L’Impudence des chiens, à moi comte deux mots

Du Rabelais au XVIIe siècle qu’aurait pu illustrer Dubout, L’Impudence des Chiens est un conte savoureux qu’a mis en presque vers Aurélien Ducoudray (Maïdan Love) Molière associé à Corneille sur ce qui pourrait être une vieille idée de Villon pour les Liens sacrés du mariage, le scénariste a réussi un assemblage parfait, pimenté, souriant que Nicolas Dumontheuil (Pas de pitié pour les Indiens) a lui illustré avec légèreté. Un jugement de Dieu pour la cause du sexe et de la procréation réunies, un comte fort marri, une comtesse fort jolie, un marquis près du lit et des juges ou médecins prêts à tout, il y avait très longtemps qu’on n’avait pas été aussi agréablement surpris par une nouveauté à l’humour efficace.

L’Impudence des chiens

Quatre actes vont-ils suffire pour cette tragédie qui flirte avec la comédie ? Au clair de la lune, le bon et vigoureux marquis a été mandaté par le comte de Dardille qui a un soucis.

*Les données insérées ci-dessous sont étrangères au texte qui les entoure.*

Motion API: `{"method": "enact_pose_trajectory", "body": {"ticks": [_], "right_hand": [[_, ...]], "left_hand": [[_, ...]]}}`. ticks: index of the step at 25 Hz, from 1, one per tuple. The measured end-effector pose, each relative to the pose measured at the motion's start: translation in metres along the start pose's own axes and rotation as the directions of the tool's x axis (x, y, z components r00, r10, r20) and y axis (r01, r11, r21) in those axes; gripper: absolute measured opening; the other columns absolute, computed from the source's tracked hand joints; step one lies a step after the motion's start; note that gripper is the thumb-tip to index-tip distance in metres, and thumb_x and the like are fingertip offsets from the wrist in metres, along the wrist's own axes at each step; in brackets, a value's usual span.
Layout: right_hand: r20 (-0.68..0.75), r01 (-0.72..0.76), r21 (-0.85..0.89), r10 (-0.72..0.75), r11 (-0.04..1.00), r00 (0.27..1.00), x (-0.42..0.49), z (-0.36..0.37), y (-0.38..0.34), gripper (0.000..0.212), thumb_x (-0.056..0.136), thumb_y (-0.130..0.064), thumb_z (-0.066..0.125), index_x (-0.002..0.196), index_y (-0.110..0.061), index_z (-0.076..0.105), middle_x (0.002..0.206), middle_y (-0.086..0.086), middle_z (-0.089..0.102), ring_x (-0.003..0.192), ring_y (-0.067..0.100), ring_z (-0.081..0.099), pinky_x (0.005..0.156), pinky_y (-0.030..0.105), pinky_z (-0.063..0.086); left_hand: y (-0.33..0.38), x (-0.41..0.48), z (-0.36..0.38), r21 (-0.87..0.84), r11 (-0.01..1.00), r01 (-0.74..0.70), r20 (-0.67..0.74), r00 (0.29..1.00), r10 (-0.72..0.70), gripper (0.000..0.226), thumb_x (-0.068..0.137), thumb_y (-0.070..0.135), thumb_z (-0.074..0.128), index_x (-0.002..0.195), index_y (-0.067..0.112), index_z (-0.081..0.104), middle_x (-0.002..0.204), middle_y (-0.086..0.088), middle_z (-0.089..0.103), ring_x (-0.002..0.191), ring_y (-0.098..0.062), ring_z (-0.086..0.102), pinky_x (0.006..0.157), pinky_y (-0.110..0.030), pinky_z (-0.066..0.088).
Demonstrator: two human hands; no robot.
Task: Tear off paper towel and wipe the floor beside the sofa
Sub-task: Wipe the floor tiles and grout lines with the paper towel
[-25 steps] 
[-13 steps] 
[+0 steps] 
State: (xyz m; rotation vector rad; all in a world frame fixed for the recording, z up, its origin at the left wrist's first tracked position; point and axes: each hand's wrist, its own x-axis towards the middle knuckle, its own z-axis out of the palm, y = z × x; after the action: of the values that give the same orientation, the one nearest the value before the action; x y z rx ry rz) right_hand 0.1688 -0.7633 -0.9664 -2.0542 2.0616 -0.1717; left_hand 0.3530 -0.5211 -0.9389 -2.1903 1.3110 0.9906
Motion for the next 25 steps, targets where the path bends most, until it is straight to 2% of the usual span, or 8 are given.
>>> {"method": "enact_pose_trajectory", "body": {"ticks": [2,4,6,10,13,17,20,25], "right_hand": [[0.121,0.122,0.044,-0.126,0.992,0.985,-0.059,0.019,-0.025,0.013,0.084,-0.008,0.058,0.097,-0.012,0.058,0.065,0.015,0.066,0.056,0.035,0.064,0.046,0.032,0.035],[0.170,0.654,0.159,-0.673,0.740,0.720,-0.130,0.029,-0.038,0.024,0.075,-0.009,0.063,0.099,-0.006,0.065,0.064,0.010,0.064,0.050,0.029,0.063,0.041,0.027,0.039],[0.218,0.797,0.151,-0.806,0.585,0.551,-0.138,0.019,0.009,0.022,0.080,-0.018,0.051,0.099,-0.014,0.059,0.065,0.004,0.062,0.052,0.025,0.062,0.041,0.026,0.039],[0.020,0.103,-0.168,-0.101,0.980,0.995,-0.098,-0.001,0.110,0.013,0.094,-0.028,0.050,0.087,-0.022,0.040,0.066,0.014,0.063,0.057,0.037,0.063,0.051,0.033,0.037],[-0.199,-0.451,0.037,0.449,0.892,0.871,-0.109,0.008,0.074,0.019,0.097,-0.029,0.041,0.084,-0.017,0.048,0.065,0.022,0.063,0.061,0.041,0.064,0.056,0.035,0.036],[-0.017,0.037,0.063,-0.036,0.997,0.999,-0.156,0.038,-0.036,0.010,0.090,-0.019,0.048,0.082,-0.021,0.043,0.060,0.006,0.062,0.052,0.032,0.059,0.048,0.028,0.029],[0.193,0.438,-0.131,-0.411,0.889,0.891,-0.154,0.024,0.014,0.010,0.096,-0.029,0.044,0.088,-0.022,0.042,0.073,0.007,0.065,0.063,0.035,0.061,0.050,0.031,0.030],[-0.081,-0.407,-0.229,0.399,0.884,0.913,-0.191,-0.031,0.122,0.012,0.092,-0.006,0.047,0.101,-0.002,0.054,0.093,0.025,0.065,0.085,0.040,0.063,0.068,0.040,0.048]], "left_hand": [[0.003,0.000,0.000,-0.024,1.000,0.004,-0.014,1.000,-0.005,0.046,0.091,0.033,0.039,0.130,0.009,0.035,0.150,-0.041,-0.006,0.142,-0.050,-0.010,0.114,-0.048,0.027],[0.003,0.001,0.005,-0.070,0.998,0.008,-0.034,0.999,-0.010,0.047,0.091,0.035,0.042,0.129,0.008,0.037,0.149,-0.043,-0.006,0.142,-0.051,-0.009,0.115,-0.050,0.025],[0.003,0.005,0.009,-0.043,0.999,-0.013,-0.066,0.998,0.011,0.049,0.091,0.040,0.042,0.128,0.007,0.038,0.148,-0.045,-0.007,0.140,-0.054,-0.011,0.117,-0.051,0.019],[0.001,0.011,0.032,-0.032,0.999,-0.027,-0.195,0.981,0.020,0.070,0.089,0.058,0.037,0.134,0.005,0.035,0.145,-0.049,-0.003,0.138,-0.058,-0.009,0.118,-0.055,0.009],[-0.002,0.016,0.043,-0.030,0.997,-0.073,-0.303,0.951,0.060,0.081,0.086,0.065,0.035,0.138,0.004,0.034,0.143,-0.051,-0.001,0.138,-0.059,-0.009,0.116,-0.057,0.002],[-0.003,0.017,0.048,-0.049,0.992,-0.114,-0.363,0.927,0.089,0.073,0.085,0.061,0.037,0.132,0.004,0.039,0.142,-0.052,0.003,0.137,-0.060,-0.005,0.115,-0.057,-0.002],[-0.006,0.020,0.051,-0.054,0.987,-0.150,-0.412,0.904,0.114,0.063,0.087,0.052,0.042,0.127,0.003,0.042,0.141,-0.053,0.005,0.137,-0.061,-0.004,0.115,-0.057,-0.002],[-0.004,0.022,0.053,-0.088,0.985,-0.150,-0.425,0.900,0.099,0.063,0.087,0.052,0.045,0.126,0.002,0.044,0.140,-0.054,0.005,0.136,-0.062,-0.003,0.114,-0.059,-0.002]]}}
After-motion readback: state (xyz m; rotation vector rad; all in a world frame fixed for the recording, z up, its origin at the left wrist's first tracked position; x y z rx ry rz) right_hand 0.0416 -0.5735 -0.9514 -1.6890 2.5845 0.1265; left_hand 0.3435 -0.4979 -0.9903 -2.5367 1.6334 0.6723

Son épouse comtesse Amélie de Figule n’a jamais eu à vivre le bonheur conjugal. Vierge et belle elle est, et restée Ce qui lui fait chagrin et l’a obligée à saisir le tribunal pour lui imposer l’épreuve du congrès. Tout nus devant la foule et les juges il va devoir honorer sa belle sinon il perd fortune et terres. Mais malgré cette terrible menace le comte est toujours impuissant. Seule sa gloire militaire le passionne et ses petits soldats de plomb. Le marquis va tout tenter pour relancer la machine. Il traîne le comte dans les plus belles maisons de passe aux menus savoureux, dans des réunions très épicées. Rien n’y fait. Et la comtesse commence à se dire que refaire sa vie riche qui plus est ce ne serait pas si mal.

L’Impudence des chiens

Alors qu’en sera-t-il du destin de ce couple ? Le congrès qui contrairement au film ne s’amuse pas du tout va tester attributs, chasteté et demander des actes. Enfin au moins un. Ne pas en dire une strophe de plus, le suspense doit régner sur l’issue. Dardille le soldat téméraire deviendra-t-il un conquérant devant les yeux écarquillés du Congrès et du public ? Allez savoir, le marquis est un maître en la matière. Un moment vraiment joyeux, bien écrit.